╭──

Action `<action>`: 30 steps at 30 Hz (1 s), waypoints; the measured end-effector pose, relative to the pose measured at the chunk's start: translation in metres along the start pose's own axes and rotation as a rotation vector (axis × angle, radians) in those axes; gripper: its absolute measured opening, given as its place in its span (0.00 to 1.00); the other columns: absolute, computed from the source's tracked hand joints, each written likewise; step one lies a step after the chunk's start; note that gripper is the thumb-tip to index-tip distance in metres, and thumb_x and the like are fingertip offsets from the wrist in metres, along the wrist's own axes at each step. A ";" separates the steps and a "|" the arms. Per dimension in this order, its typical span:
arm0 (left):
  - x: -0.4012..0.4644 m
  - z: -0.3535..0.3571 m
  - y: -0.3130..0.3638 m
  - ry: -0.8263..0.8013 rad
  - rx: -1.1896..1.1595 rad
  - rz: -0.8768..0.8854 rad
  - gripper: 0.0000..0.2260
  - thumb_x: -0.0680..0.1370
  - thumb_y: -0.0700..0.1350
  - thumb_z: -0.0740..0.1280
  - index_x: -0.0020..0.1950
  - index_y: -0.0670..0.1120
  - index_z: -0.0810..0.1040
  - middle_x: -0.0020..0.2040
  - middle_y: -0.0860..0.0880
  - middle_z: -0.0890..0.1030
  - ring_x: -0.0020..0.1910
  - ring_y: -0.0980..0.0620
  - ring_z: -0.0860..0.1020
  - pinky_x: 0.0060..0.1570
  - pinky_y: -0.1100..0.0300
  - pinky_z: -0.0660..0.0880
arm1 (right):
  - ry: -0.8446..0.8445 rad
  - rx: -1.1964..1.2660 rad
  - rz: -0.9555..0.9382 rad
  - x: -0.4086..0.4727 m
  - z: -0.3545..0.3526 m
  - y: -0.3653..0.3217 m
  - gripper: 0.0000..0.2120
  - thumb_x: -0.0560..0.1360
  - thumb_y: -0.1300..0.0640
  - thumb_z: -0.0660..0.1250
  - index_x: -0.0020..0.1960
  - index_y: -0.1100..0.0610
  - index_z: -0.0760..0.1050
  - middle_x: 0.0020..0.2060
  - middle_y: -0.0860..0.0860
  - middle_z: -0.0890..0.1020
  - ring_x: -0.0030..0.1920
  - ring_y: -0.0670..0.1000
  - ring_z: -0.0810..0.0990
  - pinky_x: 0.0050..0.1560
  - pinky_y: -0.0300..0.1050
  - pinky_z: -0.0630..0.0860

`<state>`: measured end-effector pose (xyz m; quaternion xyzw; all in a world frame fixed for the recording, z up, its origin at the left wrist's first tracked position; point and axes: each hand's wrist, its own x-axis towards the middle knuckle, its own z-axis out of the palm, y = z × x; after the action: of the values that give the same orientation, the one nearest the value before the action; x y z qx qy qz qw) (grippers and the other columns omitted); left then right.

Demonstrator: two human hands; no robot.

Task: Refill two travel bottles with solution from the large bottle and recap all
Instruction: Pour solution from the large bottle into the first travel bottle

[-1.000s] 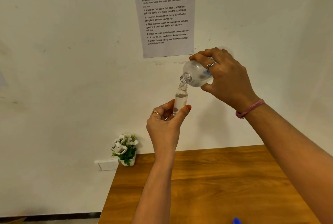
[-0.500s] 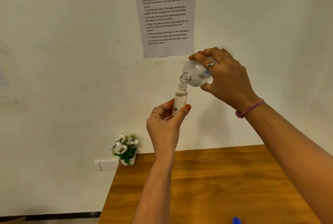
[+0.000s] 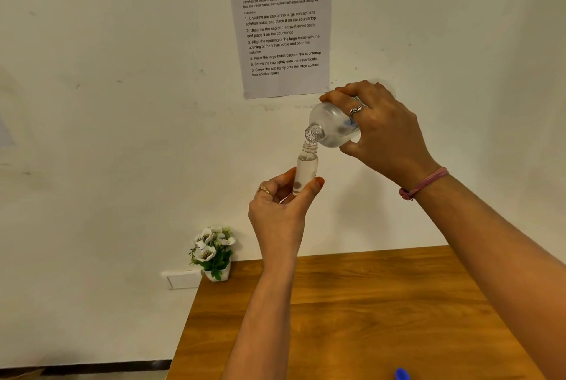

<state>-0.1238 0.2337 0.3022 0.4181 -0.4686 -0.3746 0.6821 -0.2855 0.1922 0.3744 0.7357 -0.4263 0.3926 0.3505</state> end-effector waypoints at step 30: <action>0.002 0.001 -0.005 0.014 -0.006 -0.008 0.16 0.65 0.44 0.79 0.49 0.51 0.80 0.46 0.52 0.83 0.42 0.64 0.81 0.38 0.73 0.76 | -0.001 0.004 0.006 -0.002 0.006 0.003 0.31 0.62 0.58 0.78 0.63 0.58 0.74 0.55 0.58 0.79 0.53 0.61 0.78 0.45 0.53 0.78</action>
<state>-0.1250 0.2301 0.2985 0.4206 -0.4611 -0.3760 0.6849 -0.2870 0.1863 0.3703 0.7352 -0.4279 0.3942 0.3478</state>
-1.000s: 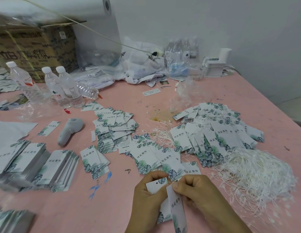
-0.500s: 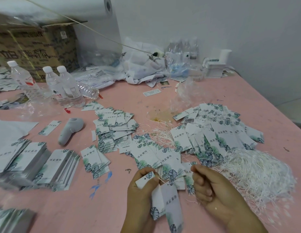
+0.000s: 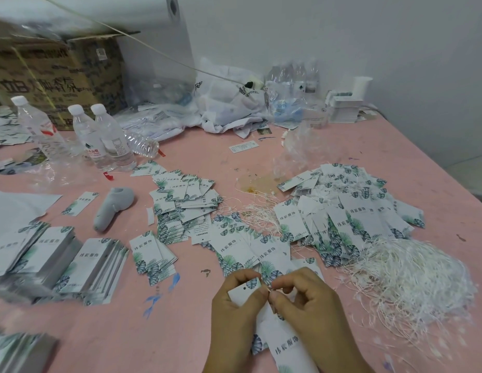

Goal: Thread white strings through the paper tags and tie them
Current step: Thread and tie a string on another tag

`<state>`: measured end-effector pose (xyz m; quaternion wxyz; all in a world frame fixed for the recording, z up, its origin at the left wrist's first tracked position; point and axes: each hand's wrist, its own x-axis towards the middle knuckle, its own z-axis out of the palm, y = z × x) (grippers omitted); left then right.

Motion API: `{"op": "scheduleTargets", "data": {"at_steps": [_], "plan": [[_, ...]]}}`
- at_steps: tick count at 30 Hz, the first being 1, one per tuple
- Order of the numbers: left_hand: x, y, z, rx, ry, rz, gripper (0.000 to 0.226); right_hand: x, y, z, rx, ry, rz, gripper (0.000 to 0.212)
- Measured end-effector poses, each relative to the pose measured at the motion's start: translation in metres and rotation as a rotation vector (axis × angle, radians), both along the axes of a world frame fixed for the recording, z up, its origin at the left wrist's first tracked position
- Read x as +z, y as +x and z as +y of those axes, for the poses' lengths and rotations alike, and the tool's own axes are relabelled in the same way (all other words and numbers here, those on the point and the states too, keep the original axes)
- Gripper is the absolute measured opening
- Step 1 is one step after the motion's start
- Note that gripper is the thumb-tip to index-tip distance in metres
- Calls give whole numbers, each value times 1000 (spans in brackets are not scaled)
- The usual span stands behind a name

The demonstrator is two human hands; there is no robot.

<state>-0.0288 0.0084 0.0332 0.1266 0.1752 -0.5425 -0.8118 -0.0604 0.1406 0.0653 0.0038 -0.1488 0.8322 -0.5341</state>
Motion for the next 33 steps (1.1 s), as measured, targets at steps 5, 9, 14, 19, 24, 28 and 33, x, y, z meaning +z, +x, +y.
{"op": "scheduleTargets", "data": {"at_steps": [5, 9, 14, 19, 24, 28, 33], "plan": [[2, 1, 0, -16, -38, -3, 35, -2, 0, -2, -1, 1, 67, 31], [2, 1, 2, -69, -65, 4, 31, -4, 0, -3, -54, 1, 104, 25], [2, 4, 4, -109, -110, -14, 24, -2, 2, -3, -73, -15, 99, 22], [7, 7, 9, -141, -176, 42, 17, -1, 5, -8, -57, 21, 133, 24], [9, 10, 13, -173, -166, 107, 11, -3, 4, -8, -80, 25, 103, 26], [6, 10, 14, -188, -203, 143, 16, -3, 3, -7, -89, 14, 93, 28], [2, 7, 7, -199, -155, 141, 27, -2, 1, -4, -115, -63, 25, 26]]}}
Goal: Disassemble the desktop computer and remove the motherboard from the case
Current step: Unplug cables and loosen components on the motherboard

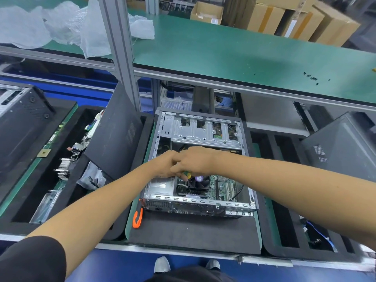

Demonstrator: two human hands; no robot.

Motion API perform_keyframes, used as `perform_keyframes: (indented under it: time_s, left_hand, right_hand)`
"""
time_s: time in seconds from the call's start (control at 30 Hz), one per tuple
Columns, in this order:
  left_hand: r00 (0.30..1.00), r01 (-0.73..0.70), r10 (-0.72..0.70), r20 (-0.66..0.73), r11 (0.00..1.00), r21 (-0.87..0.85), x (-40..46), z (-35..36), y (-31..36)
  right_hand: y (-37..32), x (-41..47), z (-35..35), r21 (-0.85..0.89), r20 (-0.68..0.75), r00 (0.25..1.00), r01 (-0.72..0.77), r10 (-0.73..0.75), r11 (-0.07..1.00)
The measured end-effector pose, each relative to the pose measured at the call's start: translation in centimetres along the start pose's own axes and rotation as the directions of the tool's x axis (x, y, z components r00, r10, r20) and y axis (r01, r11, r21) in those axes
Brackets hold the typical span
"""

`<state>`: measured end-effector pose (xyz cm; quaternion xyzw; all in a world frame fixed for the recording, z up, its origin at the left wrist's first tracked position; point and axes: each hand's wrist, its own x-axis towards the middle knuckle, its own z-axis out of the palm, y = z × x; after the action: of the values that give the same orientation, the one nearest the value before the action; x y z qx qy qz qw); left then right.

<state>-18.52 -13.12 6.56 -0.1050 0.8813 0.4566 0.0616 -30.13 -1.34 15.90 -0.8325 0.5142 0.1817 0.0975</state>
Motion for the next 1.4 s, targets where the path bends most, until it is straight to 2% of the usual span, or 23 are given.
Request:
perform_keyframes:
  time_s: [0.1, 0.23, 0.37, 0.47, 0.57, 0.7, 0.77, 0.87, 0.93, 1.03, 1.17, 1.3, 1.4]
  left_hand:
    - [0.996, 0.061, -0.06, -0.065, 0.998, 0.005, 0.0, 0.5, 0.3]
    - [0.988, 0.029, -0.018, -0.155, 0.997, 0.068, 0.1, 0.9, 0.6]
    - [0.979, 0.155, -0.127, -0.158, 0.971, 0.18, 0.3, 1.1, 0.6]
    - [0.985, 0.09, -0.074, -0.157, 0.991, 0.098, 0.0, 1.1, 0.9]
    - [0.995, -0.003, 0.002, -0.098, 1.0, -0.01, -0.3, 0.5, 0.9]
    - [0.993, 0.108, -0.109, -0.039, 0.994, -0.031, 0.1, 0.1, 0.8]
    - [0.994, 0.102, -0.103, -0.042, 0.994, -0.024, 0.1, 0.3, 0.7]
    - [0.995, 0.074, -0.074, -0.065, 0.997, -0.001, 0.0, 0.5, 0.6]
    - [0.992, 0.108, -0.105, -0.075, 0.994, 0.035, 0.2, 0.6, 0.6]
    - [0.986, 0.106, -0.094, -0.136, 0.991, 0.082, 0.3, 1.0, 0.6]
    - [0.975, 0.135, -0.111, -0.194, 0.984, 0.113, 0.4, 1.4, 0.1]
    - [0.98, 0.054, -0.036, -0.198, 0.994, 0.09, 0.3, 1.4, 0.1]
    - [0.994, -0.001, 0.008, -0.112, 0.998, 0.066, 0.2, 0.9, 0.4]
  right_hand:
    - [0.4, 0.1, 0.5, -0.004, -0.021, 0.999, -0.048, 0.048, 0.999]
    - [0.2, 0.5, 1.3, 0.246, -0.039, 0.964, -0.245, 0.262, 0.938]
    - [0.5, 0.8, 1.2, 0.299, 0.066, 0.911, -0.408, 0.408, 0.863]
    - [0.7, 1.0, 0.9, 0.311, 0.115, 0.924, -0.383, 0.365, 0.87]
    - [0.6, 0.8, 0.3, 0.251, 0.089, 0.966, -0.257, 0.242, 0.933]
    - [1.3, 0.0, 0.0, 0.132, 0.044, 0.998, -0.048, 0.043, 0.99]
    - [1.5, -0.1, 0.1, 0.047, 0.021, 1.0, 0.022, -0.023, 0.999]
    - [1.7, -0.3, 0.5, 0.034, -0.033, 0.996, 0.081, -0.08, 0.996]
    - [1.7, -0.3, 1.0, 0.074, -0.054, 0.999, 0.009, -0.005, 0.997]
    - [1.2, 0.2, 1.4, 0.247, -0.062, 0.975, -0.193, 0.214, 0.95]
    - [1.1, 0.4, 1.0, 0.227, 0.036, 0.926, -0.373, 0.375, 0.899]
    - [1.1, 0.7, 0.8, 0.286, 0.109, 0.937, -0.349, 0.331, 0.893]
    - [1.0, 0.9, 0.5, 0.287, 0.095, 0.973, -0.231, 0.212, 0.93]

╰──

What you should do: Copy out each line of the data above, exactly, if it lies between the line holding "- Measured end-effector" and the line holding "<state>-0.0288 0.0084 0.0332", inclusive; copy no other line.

Task answer:
- Measured end-effector poses, each relative to the pose measured at the motion's start: translation in metres and rotation as a rotation vector (axis × angle, radians), both along the axes of a world frame fixed for the recording, z up, its origin at the left wrist's first tracked position
- Read x as +z, y as +x and z as +y of those axes, for the poses' lengths and rotations alike, and the tool's own axes are relabelled in the same way (all other words and numbers here, those on the point and the states too, keep the original axes)
- Gripper is the absolute measured opening
- Step 1 is one step after the motion's start
- Note that gripper is the thumb-tip to index-tip distance in metres
- Calls give whole numbers, each value times 1000 (spans in brackets are not scaled)
- The usual span stands behind a name

The demonstrator is two human hands; there is no robot.

<state>-0.0288 0.0084 0.0332 0.1266 0.1752 -0.5425 -0.8118 -0.0604 0.1406 0.0653 0.0038 -0.1488 0.8322 -0.5341</state>

What appears above is the complete answer.